Today the California Air Resources Board released results for the California-Quebec-Ontario-linked cap-and-trade program’s first quarterly joint auction of carbon allowances for 2018. This statement summarizes allocation demand, supply, prices, and revenue, and is attributable to Energy Innovation Director of Research Chris Busch.
A record-breaking 98.2 million current vintage allowances sold in the February 2018 Western Climate Initiative (WCI) cap-and-trade auction, at $14.61 per ton, slightly above the $14.53 price floor. This surpasses the previous record of 89.3 million allowances sold, set in November 2017, and will raise nearly $1.6 billion for the three jurisdictions, with an estimated $725 million going to the California Greenhouse Gas Reduction Fund.

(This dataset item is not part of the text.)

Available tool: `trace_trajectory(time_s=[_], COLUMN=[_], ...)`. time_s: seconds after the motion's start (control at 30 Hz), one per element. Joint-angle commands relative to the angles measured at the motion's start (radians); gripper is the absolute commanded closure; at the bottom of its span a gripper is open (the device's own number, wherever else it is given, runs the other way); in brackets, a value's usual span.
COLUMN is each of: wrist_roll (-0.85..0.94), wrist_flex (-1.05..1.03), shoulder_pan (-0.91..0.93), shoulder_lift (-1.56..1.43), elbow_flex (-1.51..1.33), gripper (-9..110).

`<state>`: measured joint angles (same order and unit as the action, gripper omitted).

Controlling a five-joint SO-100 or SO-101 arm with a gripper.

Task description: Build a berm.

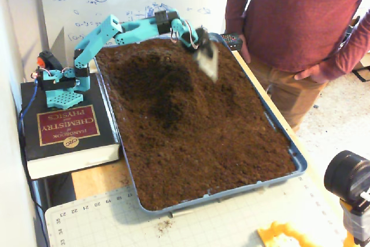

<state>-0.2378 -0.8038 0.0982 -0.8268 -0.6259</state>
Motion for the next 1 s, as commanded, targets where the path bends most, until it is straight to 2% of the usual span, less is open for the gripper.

This successful sellout is a strong start for the newly invigorated WCI, which welcomed Ontario as a full auction participant for the first time after linking with California and Quebec on January 1st 2018. This is the most significant example of international climate cooperation in years and is remarkable given political uncertainty in Ontario – testament to newfound confidence in the program’s longevity thanks to California’s AB 398.
But ironically, this record-breaking auction heightens long-term market concerns about an existing oversupply of allowances in the market. This auction reinjected 14 million previously unsold 2016 allowances into the market, suggesting current demand is high enough to snap up previously unsold allowances at today’s low prices in anticipation of much higher prices in the future.
This suggests polluters are building up a cushion of banked allowances to use in future years when CARB counts on the cap-and-trade program to deliver larger emissions reductions to help meet California’s 2030 climate goal. A surplus permit purchased today means an emissions reduction that may not happen down the road.
CARB staff have been quoted as saying, “we’re not seeing this behavior in the marketplace,” but February’s auction selling all of a record number of allowances offered would suggest otherwise.